◆ **Work to complete**
Your task is to filter the entries and copy every line containing the string "segment".

(Data extracted from a collection)
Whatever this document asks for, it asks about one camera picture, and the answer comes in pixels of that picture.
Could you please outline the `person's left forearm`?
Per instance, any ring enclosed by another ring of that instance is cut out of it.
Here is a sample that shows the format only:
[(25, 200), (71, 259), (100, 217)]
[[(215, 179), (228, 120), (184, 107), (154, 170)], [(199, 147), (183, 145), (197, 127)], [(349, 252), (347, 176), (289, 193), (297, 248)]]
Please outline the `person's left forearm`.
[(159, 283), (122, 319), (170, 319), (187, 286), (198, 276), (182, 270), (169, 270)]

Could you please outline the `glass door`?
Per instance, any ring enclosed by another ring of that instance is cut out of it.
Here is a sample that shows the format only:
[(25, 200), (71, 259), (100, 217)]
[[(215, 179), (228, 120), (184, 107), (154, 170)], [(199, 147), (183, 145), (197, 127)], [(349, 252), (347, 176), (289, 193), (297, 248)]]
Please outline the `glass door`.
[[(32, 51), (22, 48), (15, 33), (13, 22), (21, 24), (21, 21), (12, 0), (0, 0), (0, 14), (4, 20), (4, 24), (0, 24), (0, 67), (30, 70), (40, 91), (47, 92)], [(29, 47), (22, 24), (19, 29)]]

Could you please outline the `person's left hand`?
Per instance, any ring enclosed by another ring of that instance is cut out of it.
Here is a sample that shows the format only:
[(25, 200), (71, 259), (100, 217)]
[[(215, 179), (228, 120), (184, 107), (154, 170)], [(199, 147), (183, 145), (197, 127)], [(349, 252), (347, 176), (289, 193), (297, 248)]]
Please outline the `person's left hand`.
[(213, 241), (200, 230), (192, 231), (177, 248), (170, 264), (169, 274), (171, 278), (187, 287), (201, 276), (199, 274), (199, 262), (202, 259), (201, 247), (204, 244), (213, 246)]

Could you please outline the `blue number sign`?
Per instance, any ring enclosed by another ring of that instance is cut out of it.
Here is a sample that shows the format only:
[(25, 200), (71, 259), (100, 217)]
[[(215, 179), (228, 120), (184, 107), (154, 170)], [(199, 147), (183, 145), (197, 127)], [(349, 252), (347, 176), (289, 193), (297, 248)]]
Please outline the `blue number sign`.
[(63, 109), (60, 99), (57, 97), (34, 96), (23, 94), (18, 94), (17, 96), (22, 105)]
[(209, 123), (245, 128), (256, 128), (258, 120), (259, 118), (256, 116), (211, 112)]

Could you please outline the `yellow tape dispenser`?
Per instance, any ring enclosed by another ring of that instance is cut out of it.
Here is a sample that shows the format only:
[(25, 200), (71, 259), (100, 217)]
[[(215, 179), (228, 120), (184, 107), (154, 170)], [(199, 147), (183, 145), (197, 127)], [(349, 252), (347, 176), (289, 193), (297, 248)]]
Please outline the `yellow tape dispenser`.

==

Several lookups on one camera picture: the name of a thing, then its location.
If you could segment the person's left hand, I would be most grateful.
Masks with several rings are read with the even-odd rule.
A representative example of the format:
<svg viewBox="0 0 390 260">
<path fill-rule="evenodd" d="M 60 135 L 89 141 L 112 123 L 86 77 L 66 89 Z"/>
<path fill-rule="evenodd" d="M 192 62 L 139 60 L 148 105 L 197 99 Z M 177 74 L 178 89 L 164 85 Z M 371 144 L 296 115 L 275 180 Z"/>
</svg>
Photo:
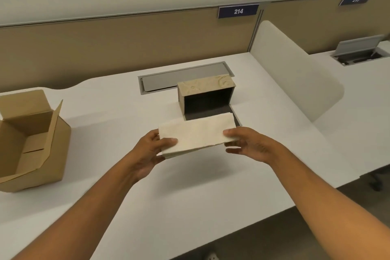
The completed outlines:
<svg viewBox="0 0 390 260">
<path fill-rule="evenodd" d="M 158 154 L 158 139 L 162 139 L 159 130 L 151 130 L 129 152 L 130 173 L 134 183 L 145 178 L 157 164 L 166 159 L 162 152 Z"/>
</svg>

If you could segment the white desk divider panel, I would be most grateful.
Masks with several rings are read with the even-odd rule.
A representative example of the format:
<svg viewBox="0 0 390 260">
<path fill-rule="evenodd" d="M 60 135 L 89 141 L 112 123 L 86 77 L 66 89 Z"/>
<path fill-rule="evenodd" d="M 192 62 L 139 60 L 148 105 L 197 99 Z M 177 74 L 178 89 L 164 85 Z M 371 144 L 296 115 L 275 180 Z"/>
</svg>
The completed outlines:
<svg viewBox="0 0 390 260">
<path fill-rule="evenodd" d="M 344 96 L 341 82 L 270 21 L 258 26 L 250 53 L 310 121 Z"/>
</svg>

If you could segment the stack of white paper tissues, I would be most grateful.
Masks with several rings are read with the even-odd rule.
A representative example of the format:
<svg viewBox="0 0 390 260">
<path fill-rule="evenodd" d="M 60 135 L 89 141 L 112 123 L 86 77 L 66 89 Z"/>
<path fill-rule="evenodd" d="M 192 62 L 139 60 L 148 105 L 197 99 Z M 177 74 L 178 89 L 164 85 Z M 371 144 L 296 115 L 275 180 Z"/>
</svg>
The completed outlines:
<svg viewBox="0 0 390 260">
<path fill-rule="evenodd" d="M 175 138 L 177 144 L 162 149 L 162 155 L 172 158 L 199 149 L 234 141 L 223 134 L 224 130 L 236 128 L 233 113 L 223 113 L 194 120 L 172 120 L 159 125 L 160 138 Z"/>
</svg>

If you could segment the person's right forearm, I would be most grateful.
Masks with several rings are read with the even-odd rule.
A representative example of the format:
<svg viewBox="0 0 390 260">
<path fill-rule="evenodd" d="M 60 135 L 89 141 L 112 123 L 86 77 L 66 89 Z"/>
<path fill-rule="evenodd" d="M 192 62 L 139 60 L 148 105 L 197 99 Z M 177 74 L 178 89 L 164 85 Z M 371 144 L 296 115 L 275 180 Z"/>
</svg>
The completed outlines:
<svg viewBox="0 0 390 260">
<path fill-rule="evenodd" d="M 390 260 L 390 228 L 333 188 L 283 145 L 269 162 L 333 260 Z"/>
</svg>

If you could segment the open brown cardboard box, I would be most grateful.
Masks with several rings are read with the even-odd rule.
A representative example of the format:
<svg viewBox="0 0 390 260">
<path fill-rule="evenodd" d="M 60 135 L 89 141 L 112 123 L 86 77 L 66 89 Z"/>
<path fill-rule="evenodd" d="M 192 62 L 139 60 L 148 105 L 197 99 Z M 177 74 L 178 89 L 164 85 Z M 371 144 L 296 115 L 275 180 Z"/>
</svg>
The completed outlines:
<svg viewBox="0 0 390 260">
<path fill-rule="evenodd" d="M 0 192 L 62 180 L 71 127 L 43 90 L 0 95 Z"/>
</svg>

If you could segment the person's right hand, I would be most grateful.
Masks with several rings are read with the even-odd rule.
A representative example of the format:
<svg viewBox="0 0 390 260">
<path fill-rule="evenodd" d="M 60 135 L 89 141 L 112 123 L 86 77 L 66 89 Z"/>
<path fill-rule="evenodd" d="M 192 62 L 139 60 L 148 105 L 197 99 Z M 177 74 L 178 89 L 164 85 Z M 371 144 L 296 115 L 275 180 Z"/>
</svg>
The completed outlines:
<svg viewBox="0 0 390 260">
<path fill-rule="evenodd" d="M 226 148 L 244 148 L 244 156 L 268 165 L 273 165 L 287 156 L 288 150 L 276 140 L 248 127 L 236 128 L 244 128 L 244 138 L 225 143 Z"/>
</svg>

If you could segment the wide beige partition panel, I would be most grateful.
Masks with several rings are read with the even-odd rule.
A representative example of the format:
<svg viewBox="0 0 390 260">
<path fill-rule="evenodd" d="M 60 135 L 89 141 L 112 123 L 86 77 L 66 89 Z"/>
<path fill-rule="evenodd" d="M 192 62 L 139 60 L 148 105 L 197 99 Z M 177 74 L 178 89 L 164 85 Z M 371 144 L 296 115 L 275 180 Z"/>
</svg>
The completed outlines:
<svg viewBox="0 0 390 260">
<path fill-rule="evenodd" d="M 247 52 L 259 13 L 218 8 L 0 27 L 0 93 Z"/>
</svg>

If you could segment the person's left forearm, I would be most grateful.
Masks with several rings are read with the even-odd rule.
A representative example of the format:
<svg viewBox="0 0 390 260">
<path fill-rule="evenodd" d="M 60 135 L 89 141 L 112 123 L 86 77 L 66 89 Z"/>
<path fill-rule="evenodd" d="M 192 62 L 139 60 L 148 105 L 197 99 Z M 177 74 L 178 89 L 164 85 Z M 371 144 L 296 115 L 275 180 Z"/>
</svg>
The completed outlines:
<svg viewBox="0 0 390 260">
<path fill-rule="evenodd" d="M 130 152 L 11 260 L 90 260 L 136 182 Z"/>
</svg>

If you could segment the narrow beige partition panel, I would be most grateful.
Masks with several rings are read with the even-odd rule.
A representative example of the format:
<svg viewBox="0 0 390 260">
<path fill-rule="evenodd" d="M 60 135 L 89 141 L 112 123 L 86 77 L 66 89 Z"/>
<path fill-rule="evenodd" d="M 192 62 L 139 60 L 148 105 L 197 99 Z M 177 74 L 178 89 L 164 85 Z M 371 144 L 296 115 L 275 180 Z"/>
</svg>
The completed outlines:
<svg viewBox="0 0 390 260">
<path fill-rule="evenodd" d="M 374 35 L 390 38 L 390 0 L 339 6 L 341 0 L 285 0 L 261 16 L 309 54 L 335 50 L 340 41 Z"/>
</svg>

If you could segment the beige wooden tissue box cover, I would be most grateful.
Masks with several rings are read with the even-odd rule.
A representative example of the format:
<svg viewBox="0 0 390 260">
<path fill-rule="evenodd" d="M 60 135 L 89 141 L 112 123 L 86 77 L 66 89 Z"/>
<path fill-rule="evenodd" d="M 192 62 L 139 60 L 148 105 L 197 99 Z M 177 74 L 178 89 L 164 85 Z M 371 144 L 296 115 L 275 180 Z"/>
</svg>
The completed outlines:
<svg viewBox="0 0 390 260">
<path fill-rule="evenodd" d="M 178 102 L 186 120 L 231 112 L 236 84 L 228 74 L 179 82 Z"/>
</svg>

--

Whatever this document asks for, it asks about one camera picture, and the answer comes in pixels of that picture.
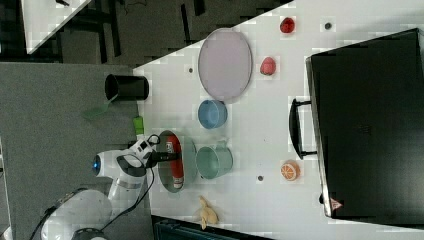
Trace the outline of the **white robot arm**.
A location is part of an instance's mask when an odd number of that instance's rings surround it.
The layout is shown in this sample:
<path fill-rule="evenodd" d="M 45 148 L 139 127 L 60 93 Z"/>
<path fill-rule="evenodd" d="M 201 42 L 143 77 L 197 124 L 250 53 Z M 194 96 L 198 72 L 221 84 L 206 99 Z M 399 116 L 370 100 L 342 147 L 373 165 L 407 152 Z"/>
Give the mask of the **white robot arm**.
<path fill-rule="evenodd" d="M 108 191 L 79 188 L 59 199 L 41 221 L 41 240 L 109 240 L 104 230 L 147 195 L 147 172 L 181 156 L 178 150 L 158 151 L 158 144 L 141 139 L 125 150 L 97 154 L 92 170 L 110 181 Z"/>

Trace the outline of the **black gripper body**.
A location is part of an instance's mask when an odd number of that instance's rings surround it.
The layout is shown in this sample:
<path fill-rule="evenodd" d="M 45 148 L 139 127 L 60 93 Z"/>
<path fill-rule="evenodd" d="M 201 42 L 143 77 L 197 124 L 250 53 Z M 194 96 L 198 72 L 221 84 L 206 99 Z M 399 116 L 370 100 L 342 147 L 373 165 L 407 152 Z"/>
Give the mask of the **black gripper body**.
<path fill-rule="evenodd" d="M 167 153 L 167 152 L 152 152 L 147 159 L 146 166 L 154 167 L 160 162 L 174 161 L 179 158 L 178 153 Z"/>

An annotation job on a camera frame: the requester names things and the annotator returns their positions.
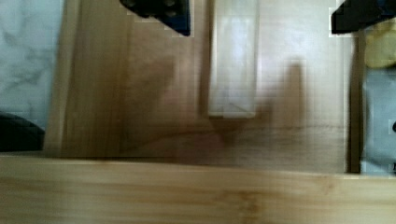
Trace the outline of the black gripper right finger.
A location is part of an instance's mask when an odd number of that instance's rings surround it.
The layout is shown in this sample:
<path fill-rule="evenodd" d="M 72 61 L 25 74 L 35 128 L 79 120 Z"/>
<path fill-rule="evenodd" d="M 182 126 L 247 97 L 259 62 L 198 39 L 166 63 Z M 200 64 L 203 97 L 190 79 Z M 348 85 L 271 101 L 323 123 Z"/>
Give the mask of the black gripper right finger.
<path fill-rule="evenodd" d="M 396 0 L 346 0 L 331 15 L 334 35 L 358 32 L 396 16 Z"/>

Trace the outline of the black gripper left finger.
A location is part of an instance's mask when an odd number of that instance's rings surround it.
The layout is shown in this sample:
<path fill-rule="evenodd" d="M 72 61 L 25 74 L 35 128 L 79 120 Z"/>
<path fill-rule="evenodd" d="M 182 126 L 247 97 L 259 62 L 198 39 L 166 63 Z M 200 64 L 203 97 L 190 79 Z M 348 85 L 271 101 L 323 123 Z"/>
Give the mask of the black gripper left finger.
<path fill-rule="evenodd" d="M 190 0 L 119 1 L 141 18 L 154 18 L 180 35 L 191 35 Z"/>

◆ **Solution for this task**
If you could segment the person's left hand, I would be most grateful.
If you could segment the white desk divider panel, I would be most grateful.
If you could segment the stack of white paper tissues, I would be most grateful.
If you could segment the person's right forearm, I would be most grateful.
If you could segment the open brown cardboard box, I would be most grateful.
If you could segment the person's right hand, I would be most grateful.
If you could segment the wide beige partition panel, I would be most grateful.
If you could segment the person's left forearm, I would be most grateful.
If you could segment the narrow beige partition panel, I would be most grateful.
If you could segment the beige wooden tissue box cover, I would be most grateful.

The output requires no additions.